WORK TO BE COMPLETED —
Produce an exact copy of the first line of the data below and each line after it, please, up to and including the one with "Demonstrator: two human hands; no robot.".

MATERIAL SUPPLIED —
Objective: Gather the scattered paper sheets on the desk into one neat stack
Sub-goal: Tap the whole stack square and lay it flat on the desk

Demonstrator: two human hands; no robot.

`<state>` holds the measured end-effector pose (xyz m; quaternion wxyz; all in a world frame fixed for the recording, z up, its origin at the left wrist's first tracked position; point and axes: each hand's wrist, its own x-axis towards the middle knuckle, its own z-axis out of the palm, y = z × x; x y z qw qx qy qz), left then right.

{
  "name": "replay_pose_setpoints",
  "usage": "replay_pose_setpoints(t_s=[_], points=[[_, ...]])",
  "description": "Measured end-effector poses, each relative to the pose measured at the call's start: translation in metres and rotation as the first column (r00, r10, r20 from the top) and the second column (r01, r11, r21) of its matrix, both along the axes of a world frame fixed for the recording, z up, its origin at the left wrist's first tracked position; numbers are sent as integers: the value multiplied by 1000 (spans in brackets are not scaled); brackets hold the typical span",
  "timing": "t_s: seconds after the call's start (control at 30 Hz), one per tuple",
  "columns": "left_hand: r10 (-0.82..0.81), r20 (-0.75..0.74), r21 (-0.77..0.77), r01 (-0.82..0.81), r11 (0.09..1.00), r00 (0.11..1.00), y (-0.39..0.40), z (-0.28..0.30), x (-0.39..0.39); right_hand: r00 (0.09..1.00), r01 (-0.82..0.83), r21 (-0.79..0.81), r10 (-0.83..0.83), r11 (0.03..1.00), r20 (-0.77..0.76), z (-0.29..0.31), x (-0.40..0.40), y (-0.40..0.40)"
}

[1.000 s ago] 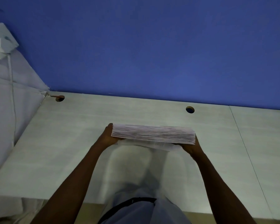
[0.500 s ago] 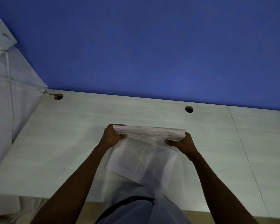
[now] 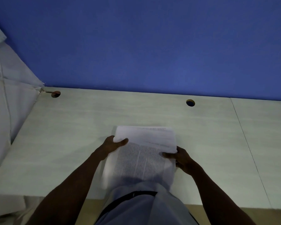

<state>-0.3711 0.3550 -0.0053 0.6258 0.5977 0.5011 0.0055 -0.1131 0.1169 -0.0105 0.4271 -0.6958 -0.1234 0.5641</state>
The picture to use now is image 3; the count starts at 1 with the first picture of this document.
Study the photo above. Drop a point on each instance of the person's left hand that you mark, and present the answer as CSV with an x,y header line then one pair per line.
x,y
108,147

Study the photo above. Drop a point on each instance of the person's right hand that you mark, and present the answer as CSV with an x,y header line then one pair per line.
x,y
183,160

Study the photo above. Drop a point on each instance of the neat stack of printed sheets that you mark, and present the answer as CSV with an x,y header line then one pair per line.
x,y
140,159

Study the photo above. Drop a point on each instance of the white shirt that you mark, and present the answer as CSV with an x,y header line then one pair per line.
x,y
149,208

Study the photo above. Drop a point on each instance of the person's right forearm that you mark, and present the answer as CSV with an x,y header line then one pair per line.
x,y
222,199

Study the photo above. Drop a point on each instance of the person's left forearm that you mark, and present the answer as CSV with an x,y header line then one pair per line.
x,y
63,192

REPLY —
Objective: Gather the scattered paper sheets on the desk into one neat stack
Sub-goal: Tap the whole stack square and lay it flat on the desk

Demonstrator: two human hands; no robot.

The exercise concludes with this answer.